Daido Moriyama to the letter
Conference at 18:00 p.m. by Jean-Kenta GAUTHIER, a specialist in Japanese photography, sits on the selection committee for the galleries of Paris Photo and participates in the Paris Photo and Art Basel fairs.
“There’s no more effective way to hide a text than to include it in a photography book,” a friend who has written extensively on the medium confided in me. It’s true, and when those texts are in Japanese, it’s particularly effective. Which is a real shame, because Daido Moriyama’s texts offer magnificent reflections on what photography has offered the world for the past two centuries.
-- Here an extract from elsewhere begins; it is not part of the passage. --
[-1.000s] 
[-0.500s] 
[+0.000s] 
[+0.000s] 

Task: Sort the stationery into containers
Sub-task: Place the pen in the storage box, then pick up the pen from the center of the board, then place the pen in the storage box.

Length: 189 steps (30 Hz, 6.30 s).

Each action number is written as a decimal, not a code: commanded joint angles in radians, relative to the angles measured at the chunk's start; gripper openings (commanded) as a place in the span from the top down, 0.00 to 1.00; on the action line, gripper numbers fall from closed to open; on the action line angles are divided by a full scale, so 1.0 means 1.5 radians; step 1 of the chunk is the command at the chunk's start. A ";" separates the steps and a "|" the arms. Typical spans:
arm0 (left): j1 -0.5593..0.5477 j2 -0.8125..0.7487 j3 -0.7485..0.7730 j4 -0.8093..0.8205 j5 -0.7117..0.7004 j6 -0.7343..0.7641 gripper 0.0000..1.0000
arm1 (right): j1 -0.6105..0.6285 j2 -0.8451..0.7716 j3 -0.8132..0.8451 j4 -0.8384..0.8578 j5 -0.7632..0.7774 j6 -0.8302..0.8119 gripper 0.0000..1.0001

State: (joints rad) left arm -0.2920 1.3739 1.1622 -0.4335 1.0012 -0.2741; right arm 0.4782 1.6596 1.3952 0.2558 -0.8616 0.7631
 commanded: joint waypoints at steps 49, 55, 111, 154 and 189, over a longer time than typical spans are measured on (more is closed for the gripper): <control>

Author of over two hundred photography books, Daido Moriyama (born in Japan in 1938, where he still lives) has never claimed to be a writer; yet he has written countless texts. Published since the 1960s, most first appeared, often as serials, in photography magazines at a time when these were the primary, if not the only, destination for any Japanese photographer. Some were later collected in books of texts, such as the bestseller Memoirs of a Dog (1984), also translated into English, French, and Mandarin. Other texts appeared in newspapers as short pieces. Daido Moriyama is not a conceptual artist, but let's suppose that all art, upon reflection, is conceptual. His texts nourish a visual oeuvre that proves to be as accessible as it is demanding, as sensitive as it is intellectual.
Following on from the exhibition dedicated to this dimension of Daido Moriyama's work at the Henri Cartier-Bresson Foundation in Paris from May 2026 (curator: Clément Chéroux, scientific advisor: Jean-Kenta Gauthier, with the support of the Daido Moriyama Photo Foundation, Tokyo), this conference proposes to reread the artist's work in light of his numerous texts.